From the listing below, output only the lines starting at the line that has "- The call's" and ending at the line that has "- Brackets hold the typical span", exactly as they appear, ends included.

————————

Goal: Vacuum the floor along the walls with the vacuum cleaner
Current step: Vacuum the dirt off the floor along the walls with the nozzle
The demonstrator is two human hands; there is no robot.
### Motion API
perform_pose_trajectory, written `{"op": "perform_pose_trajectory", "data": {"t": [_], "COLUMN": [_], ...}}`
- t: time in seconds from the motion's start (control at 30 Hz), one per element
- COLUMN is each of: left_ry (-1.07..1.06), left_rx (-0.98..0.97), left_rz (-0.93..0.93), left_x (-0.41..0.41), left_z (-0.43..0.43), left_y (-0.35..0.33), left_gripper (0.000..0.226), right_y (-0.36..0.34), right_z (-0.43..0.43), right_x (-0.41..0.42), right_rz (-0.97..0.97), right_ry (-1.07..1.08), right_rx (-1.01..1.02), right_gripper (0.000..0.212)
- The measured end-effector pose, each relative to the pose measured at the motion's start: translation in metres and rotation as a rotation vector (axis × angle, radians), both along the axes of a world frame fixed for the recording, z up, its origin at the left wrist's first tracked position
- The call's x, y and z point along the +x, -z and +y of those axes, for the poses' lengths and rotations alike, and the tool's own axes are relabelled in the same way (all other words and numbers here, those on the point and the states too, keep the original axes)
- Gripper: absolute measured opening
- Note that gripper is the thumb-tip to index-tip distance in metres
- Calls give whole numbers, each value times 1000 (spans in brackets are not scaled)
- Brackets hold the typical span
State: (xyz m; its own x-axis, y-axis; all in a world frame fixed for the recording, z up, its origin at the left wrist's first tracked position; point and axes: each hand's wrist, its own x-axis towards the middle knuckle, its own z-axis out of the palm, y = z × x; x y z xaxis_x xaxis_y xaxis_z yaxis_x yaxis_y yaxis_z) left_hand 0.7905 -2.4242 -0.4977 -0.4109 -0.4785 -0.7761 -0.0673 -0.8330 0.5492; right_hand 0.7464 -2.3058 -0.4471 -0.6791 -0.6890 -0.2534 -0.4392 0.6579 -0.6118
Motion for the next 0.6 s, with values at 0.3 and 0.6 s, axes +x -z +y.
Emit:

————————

- [SOLUTION TO THE PROBLEM]
- The call's x, y and z point along the +x, -z and +y of those axes, for the poses' lengths and rotations alike, and the tool's own axes are relabelled in the same way (all other words and numbers here, those on the point and the states too, keep the original axes)
- Gripper: absolute measured opening
- Note that gripper is the thumb-tip to index-tip distance in metres
- Calls give whole numbers, each value times 1000 (spans in brackets are not scaled)
- Brackets hold the typical span

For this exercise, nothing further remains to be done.